Fowell explained that the drug costs quite a bit more in the United States than it sells for in other countries.  

He said Wegovy is estimated to cost less than $275 dollars in Denmark and the retail price for this drug United States could be upwards of $2,000. Folwell said that even after “a very aggressive rebate,” through the plan, the drug was still costing around $809. 

Per a statement after the Oct. 23 trustees meeting, Folwell called on Novo Nordisk to make responsible price reductions.  

“It defies logic that Novo Nordisk can sell the exact same product in the Netherlands for $296 per month and in the United States for more than $800 per month,” said Folwell in the release. “They should be investigated by the Federal Trade Commission for unfair and deceptive business practices.” 

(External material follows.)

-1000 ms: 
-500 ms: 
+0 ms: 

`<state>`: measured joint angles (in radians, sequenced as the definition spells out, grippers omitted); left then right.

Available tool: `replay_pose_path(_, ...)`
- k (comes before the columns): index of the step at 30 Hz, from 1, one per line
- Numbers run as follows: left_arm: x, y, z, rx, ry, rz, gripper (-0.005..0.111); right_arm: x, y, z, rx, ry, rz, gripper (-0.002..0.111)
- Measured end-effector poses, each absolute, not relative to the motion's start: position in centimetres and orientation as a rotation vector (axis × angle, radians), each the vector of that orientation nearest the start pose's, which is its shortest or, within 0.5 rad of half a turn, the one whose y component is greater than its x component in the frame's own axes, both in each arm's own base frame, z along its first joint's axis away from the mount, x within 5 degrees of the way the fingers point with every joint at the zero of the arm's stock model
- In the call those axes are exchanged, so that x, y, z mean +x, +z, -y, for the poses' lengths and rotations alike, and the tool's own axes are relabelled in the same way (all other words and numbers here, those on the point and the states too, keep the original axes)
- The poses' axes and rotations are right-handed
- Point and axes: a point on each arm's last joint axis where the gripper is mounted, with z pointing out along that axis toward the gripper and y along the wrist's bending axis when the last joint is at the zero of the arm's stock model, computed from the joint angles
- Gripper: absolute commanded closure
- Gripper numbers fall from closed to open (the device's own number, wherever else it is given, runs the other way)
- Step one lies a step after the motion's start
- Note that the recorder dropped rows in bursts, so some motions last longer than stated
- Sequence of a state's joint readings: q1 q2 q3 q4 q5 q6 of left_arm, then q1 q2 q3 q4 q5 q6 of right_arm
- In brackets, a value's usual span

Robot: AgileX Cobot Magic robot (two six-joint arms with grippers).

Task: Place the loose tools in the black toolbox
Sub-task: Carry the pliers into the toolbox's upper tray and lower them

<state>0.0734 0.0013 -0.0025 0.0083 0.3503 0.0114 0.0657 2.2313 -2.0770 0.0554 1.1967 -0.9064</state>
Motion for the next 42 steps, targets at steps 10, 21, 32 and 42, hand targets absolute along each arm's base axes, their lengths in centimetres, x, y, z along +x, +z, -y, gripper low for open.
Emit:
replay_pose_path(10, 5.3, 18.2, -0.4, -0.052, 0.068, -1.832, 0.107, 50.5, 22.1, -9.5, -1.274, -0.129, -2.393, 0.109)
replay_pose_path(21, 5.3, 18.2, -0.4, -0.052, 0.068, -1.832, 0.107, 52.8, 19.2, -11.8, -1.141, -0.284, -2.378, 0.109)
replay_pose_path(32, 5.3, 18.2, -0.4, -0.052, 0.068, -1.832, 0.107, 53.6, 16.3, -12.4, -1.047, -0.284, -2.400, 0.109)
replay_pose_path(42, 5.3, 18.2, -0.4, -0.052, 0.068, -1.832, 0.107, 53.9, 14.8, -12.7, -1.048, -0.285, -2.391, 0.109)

Novo Nordisk responded at the time by calling the board’s recommendations for the drugs “irresponsible” and that the company is “committed to finding meaningful, workable solutions to manage costs, but we steadfastly oppose leaving patients without coverage.” 

The Oct. 23 release also noted the plan spent $52.3 million on Wegovy and Saxenda during the first half of 2022.  

The release said that dollar figure was “accounting for 2.6% of the manufacturer’s entire North American profits on these products,” and during that time members of the NC State Health Plan “accounted for approximately 2% of the prescriptions filled each month for these medications in the United States.” 

In his remarks to reporters, Folwell reiterated the board of trustees was not “questioning the efficacy of the drugs,” only that the price was too high and unsustainable.